Interleukin-33 (IL-33) is a cytokine central to type-2 immune pathology in chronic airway disease. This cytokine is abundantly expressed in the respiratory epithelium and increased in disease, but how this is regulated is undefined. Here we show IL-33 is expressed from multiple promoters in human chronic obstructive pulmonary disease (COPD) and non-canonical promoters mediate production of alternatively spliced isoforms.
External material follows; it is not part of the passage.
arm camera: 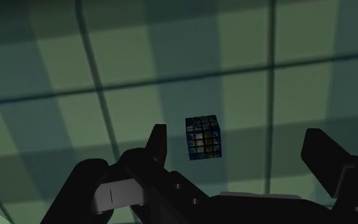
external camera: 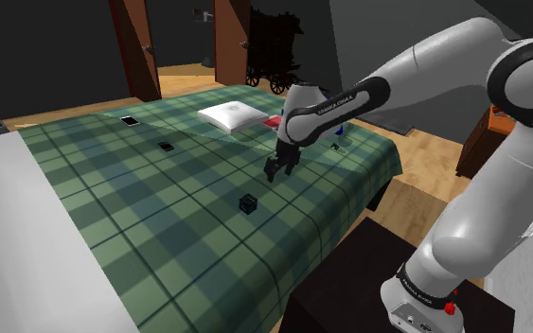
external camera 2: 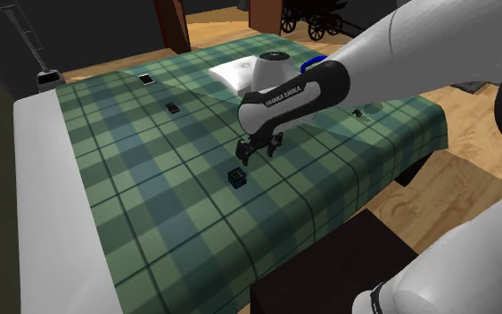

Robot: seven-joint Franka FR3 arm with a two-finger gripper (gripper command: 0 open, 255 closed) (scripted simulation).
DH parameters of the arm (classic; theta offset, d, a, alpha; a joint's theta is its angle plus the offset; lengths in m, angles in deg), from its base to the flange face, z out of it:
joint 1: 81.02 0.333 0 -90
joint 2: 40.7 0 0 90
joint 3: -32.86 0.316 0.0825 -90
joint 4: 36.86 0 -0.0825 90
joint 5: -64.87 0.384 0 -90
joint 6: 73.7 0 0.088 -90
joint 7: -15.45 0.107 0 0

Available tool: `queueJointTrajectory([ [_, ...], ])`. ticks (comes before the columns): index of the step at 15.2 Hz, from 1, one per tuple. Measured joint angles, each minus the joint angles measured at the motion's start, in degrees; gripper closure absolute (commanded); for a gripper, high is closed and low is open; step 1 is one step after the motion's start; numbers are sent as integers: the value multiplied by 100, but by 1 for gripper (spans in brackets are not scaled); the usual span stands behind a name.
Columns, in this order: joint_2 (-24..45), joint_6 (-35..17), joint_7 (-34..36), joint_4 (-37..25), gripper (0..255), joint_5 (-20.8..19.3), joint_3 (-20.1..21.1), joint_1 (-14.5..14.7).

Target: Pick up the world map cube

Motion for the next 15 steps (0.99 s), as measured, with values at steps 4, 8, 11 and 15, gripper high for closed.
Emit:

Transposase-accessible chromatin sequencing (ATAC-seq) performed on cell lines with distinct IL-33 expression levels demonstrated chromatin accessibility as a control point for IL-33 expression. We further discovered that phorbol esters activate non-canonical IL-33 promoters through protein kinase C in airway cells. Transcription factor (TF) binding arrays combined with RNA interference revealed Activator Protein transcription factors as the downstream effectors of non-canonical IL-33 promoter activation. In support of a role for Activator Protein-2 family members in COPD pathogenesis, we found both TFAP2A and TFAP2C are upregulated in disease, with phosphorylated TFAP2C localized to IL-33-positive airway basal cells in COPD lung tissue. This study defines how pioneer transcription factors associated with stemness can drive non-canonical IL-33 promoters and alternative splicing patterns in airway epithelial progenitors. Our work reveals a novel approach for targeting the IL-33 pathway to promote the development of new therapeutics for COPD. Overall design: To address whether altered chromatin accessibility may be responsible for these different expression patterns of IL33 transcripts, we performed transposase-accessible chromatin sequencing (ATAC-seq) on the HBE-1, Beas2B, and 16HBE14o cell lines to identify peaks within the gene in proximity to the promoters. We compared this to whole lung ATAC-seq data and RNA annotation and mapping of promoters (RAMPAGE) data available through ENCODE.